Because it needed to accumulate data, the map ended up writing records out to the CUGEX1 table – it was a clever solution and it also allowed that data to be leveraged for another task. (However we generally shouldn’t be using the CUGEX1 table for transactional data).
On top of this, for each line we would be making API calls to CMS100MI to retrieve some data and another API call for some other data. We’d then perform some calculations and eventually get around to updating M3 (this was with the current accumulated value, not the final accumulated value). Then we would need to go and clean up the CUGEX1 table which resulted in more API calls.
What this meant was that for a file that had a little under 50,000 records, we were making >200,000 API calls (it could have been more, I really started loosing interest in counting when we were getting in to such high numbers). What’s worse, we were using CMS100MI which is not the fastest, and it had a related table where we weren’t using the data. It was probably going to be used and then later the decision was made not to.
With a little bit of analysis of the file we were injesting, it became apparent that the accumulated data points would mean that we would essentially only need to write a few hundred times to M3 for the 50,000 odd records. With that in mind we knew that we didn’t need to store very much data so we ended up doing the following
- We created an in-memory array for our accumulated data points – this array would only have a few hundred records, so not too much memory
- We eliminated the CMS100MI API call, we were able to leverage a standard Get based called to fulfil this requirement.
- Where we could, we would cache the results of the Get calls in memory as we knew that the number of variations would be relatively small, so where we did a get for the item or the customer, we would cache the values
- Because we were using an in-memory array for the data points, we didn’t need to use CUGEX1 any more, so we didn’t need to populate it, nor clean it up at the end
In total, we reduced the number of API calls for the 50,000 line file to just a few hundred API calls, it also reduced the time it took to process the file to around 6 to 7 minutes. There were still other opportunities for optimisation too, but we of-course start to get to the point of diminishing returns and other project tasks started to take priority.
In the single tenant world, we could afford to spend less time on optimisation and efficiency as our servers really spent a lot of time waiting for work. In a multi-tenant environment we are interacting with shared resources and we need to be conscious that we should be fairly efficient so we don’t consume compute capacity needlessly.
And I know many of you that I known me for a long time have heard me express disdain for MEC, but after working in M3CE for a couple of years I’ve really come to appreciate and like the technology. With that said, I think that it is really important when designing solutions that we use the right tools for the job, and MEC isn’t always that tool. With that in mind, here are some general philosophies I have – I cannot add enough emphasis, that these are general and there are probably scenarios that I’d consider would be exceptions – but in general
If a map is taking more than a few minutes, we should consider rethinking the design
- is MEC the right tool?
- Are we using the right APIs?
- does the process need to be redesigned.

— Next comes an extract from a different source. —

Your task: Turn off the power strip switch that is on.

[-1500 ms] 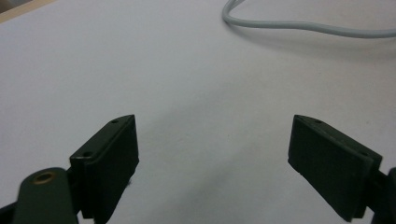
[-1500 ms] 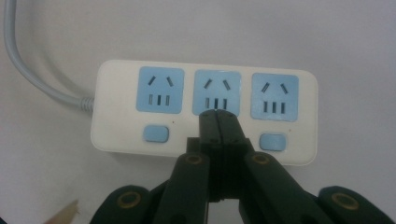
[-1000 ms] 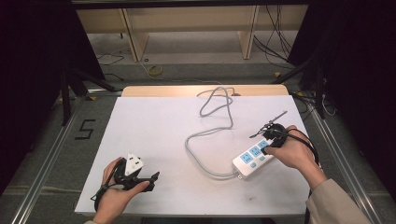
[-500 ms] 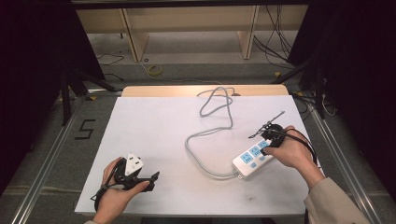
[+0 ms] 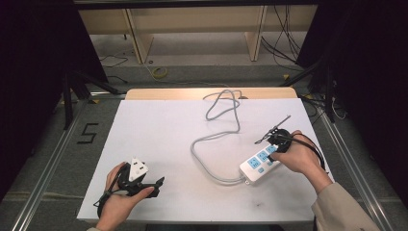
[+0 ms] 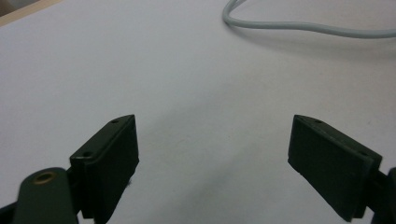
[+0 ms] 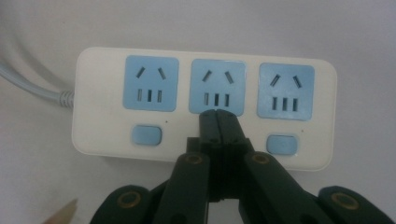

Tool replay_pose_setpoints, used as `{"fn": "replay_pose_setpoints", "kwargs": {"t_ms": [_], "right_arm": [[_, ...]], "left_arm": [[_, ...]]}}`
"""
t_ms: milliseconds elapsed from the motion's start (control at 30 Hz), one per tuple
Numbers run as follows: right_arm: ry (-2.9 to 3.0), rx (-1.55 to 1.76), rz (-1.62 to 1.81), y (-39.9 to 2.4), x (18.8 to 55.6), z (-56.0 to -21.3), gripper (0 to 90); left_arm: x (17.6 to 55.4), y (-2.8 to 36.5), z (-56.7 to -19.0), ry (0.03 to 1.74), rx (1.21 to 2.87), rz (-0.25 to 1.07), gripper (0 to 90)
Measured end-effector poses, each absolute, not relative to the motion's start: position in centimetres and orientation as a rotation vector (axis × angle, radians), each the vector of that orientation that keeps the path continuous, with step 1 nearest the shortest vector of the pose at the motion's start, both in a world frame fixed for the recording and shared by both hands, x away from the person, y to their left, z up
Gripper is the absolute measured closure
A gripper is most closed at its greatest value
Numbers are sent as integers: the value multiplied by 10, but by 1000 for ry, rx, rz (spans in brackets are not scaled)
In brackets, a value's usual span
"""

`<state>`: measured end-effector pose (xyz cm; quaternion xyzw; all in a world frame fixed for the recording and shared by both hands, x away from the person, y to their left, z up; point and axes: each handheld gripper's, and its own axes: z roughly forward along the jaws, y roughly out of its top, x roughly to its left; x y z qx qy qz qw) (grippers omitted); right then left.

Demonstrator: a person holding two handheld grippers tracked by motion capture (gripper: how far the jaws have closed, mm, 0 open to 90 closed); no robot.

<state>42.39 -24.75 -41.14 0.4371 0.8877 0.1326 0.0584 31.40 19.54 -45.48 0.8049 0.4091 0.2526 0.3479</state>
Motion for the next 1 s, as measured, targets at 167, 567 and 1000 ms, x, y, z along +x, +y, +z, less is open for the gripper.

If the map is taking more than 10 minutes, then I think it is really important to take a long hard look at what we are doing and seriously consider a different approach
- API calls are expensive, especially when we are making a lot of API calls. If we are submitting the same API call with the same data, many times, then investigate caching. This doesn’t apply to just MEC, I apply this philosophy to scripts, widgets etc (where practical). Of-course, we need to consider that caching consumes memory, so it may not be ideal for large volumes of data
- Large files – MEC isn’t really the ideal tool for extracting or consuming large volumes of data. If you are wanting to do that, consider other tools
I hope that this has been useful…happy MeCing… 🙂
Excellent article – as a relative newbie to MEC I struggle to understand sometimes why it takes so long to do apparently straightforward jobs.
But your optimization there was impressive 🙂